TASK TO COMPLETE
Search the data for the string "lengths", and report each line where it is found.

== Segment start ==

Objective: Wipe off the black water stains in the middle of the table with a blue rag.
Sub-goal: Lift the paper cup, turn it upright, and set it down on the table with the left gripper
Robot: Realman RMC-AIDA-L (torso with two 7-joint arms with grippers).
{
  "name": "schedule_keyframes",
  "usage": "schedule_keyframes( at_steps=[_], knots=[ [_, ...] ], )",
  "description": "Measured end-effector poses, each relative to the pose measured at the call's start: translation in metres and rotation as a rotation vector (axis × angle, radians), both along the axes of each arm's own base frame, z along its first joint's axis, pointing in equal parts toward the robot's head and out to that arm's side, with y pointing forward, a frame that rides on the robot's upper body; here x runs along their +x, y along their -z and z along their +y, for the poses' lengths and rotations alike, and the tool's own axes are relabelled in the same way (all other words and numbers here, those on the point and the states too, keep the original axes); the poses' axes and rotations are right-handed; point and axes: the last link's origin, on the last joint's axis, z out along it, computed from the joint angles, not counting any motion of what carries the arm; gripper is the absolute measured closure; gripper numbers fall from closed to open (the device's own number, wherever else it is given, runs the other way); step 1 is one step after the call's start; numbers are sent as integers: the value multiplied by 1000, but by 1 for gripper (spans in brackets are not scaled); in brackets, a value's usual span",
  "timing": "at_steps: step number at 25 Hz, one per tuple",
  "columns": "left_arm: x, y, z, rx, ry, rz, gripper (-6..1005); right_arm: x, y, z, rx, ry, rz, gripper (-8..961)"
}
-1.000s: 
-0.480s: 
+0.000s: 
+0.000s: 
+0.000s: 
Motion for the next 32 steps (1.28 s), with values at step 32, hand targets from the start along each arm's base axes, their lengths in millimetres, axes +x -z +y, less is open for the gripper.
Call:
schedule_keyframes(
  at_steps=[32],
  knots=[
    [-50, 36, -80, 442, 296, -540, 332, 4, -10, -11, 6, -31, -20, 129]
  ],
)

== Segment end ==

EXERCISE OUTPUT
  "description": "Measured end-effector poses, each relative to the pose measured at the call's start: translation in metres and rotation as a rotation vector (axis × angle, radians), both along the axes of each arm's own base frame, z along its first joint's axis, pointing in equal parts toward the robot's head and out to that arm's side, with y pointing forward, a frame that rides on the robot's upper body; here x runs along their +x, y along their -z and z along their +y, for the poses' lengths and rotations alike, and the tool's own axes are relabelled in the same way (all other words and numbers here, those on the point and the states too, keep the original axes); the poses' axes and rotations are right-handed; point and axes: the last link's origin, on the last joint's axis, z out along it, computed from the joint angles, not counting any motion of what carries the arm; gripper is the absolute measured closure; gripper numbers fall from closed to open (the device's own number, wherever else it is given, runs the other way); step 1 is one step after the call's start; numbers are sent as integers: the value multiplied by 1000, but by 1 for gripper (spans in brackets are not scaled); in brackets, a value's usual span",
Motion for the next 32 steps (1.28 s), with values at step 32, hand targets from the start along each arm's base axes, their lengths in millimetres, axes +x -z +y, less is open for the gripper.

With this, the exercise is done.